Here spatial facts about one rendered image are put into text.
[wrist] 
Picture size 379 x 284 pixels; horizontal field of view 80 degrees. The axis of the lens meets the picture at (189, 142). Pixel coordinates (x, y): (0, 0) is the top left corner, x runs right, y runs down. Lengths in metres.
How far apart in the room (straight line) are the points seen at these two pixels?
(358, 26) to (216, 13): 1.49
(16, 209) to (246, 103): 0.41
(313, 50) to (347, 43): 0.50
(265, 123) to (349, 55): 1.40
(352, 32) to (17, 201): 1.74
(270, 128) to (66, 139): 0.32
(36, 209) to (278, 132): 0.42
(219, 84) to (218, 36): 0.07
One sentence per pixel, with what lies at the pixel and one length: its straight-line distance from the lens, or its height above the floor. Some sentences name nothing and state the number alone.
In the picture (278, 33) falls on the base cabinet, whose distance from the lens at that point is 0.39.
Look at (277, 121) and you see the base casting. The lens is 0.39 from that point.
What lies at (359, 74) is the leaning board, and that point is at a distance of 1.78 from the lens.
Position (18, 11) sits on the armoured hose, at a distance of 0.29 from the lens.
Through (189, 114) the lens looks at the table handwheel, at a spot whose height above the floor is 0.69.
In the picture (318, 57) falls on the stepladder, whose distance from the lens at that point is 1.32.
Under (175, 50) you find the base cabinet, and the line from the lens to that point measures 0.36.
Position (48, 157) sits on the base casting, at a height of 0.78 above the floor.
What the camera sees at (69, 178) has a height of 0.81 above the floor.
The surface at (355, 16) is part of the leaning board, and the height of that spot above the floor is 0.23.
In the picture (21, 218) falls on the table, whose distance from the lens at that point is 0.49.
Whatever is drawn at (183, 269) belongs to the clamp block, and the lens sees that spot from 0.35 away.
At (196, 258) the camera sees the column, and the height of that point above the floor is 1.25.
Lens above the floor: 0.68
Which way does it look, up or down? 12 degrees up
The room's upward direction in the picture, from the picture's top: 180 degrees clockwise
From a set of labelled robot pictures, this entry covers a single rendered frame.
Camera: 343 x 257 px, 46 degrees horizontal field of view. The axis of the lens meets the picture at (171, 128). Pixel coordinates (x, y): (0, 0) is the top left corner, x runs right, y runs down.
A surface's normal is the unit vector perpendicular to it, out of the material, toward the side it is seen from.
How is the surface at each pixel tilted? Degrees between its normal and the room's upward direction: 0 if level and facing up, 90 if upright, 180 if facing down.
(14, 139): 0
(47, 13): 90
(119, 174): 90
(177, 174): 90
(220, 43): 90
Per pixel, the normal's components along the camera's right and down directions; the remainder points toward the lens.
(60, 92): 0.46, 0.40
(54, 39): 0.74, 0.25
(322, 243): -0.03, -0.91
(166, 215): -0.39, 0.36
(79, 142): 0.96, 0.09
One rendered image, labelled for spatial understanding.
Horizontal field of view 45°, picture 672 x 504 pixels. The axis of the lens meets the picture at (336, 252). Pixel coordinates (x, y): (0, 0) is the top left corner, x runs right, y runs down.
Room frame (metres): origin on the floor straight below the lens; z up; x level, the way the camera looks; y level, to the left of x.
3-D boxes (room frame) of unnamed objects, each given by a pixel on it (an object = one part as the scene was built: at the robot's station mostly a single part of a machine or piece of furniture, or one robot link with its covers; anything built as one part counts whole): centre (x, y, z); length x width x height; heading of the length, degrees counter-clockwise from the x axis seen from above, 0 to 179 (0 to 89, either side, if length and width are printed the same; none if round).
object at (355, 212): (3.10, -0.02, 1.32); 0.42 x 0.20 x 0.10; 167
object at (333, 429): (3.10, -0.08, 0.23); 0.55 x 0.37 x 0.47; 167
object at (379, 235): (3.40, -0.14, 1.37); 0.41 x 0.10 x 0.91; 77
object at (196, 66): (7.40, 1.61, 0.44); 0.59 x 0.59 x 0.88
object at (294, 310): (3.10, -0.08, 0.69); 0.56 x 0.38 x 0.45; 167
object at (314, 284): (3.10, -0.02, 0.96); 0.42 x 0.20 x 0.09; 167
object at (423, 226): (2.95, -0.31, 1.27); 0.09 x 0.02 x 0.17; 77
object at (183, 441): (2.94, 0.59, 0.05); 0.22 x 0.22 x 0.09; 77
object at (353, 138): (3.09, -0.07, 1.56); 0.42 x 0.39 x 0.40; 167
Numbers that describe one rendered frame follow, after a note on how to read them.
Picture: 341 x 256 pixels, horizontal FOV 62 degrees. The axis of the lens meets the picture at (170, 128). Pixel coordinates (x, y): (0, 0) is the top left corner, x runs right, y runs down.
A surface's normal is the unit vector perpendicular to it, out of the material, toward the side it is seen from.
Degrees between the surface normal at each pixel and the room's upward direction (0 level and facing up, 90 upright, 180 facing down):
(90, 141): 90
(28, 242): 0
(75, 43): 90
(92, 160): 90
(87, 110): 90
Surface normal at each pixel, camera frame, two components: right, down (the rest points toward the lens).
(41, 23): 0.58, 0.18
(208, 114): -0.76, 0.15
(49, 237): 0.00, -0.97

- [REQUIRED ACTION]:
All of the entries, from the first line to the last, should be duplicated exactly.

- [OUTPUT BELOW]:
Here spatial facts about one rendered image are put into text.
[wrist] 
Picture size 379 x 284 pixels; horizontal field of view 80 degrees. The axis of the lens meets the picture at (189, 142). Pixel coordinates (x, y): (0, 0) is the top left corner, x runs right, y runs down. Lengths in metres.
How far apart in the room (straight line) are the points seen at these two pixels?
(358, 26) to (216, 13): 1.49
(16, 209) to (246, 103): 0.41
(313, 50) to (347, 43): 0.50
(265, 123) to (349, 55): 1.40
(352, 32) to (17, 201): 1.74
(270, 128) to (66, 139): 0.32
(36, 209) to (278, 132): 0.42
(219, 84) to (218, 36): 0.07
One sentence per pixel, with what lies at the pixel and one length: its straight-line distance from the lens, or its height above the floor. Some sentences name nothing and state the number alone.
In the picture (278, 33) falls on the base cabinet, whose distance from the lens at that point is 0.39.
Look at (277, 121) and you see the base casting. The lens is 0.39 from that point.
What lies at (359, 74) is the leaning board, and that point is at a distance of 1.78 from the lens.
Position (18, 11) sits on the armoured hose, at a distance of 0.29 from the lens.
Through (189, 114) the lens looks at the table handwheel, at a spot whose height above the floor is 0.69.
In the picture (318, 57) falls on the stepladder, whose distance from the lens at that point is 1.32.
Under (175, 50) you find the base cabinet, and the line from the lens to that point measures 0.36.
Position (48, 157) sits on the base casting, at a height of 0.78 above the floor.
What the camera sees at (69, 178) has a height of 0.81 above the floor.
The surface at (355, 16) is part of the leaning board, and the height of that spot above the floor is 0.23.
In the picture (21, 218) falls on the table, whose distance from the lens at that point is 0.49.
Whatever is drawn at (183, 269) belongs to the clamp block, and the lens sees that spot from 0.35 away.
At (196, 258) the camera sees the column, and the height of that point above the floor is 1.25.
Lens above the floor: 0.68
Which way does it look, up or down? 12 degrees up
The room's upward direction in the picture, from the picture's top: 180 degrees clockwise
From a set of labelled robot pictures, this entry covers a single rendered frame.
Camera: 343 x 257 px, 46 degrees horizontal field of view. The axis of the lens meets the picture at (171, 128). Pixel coordinates (x, y): (0, 0) is the top left corner, x runs right, y runs down.
A surface's normal is the unit vector perpendicular to it, out of the material, toward the side it is seen from.
How is the surface at each pixel tilted? Degrees between its normal and the room's upward direction: 0 if level and facing up, 90 if upright, 180 if facing down.
(14, 139): 0
(47, 13): 90
(119, 174): 90
(177, 174): 90
(220, 43): 90
Per pixel, the normal's components along the camera's right and down directions; the remainder points toward the lens.
(60, 92): 0.46, 0.40
(54, 39): 0.74, 0.25
(322, 243): -0.03, -0.91
(166, 215): -0.39, 0.36
(79, 142): 0.96, 0.09
One rendered image, labelled for spatial understanding.
Horizontal field of view 45°, picture 672 x 504 pixels. The axis of the lens meets the picture at (336, 252). Pixel coordinates (x, y): (0, 0) is the top left corner, x runs right, y runs down.
Room frame (metres): origin on the floor straight below the lens; z up; x level, the way the camera looks; y level, to the left of x.
3-D boxes (room frame) of unnamed objects, each given by a pixel on it (an object = one part as the scene was built: at the robot's station mostly a single part of a machine or piece of furniture, or one robot link with its covers; anything built as one part counts whole): centre (x, y, z); length x width x height; heading of the length, degrees counter-clockwise from the x axis seen from above, 0 to 179 (0 to 89, either side, if length and width are printed the same; none if round).
object at (355, 212): (3.10, -0.02, 1.32); 0.42 x 0.20 x 0.10; 167
object at (333, 429): (3.10, -0.08, 0.23); 0.55 x 0.37 x 0.47; 167
object at (379, 235): (3.40, -0.14, 1.37); 0.41 x 0.10 x 0.91; 77
object at (196, 66): (7.40, 1.61, 0.44); 0.59 x 0.59 x 0.88
object at (294, 310): (3.10, -0.08, 0.69); 0.56 x 0.38 x 0.45; 167
object at (314, 284): (3.10, -0.02, 0.96); 0.42 x 0.20 x 0.09; 167
object at (423, 226): (2.95, -0.31, 1.27); 0.09 x 0.02 x 0.17; 77
object at (183, 441): (2.94, 0.59, 0.05); 0.22 x 0.22 x 0.09; 77
object at (353, 138): (3.09, -0.07, 1.56); 0.42 x 0.39 x 0.40; 167
Numbers that describe one rendered frame follow, after a note on how to read them.
Picture: 341 x 256 pixels, horizontal FOV 62 degrees. The axis of the lens meets the picture at (170, 128). Pixel coordinates (x, y): (0, 0) is the top left corner, x runs right, y runs down.
A surface's normal is the unit vector perpendicular to it, out of the material, toward the side it is seen from.
Degrees between the surface normal at each pixel and the room's upward direction (0 level and facing up, 90 upright, 180 facing down):
(90, 141): 90
(28, 242): 0
(75, 43): 90
(92, 160): 90
(87, 110): 90
Surface normal at each pixel, camera frame, two components: right, down (the rest points toward the lens).
(41, 23): 0.58, 0.18
(208, 114): -0.76, 0.15
(49, 237): 0.00, -0.97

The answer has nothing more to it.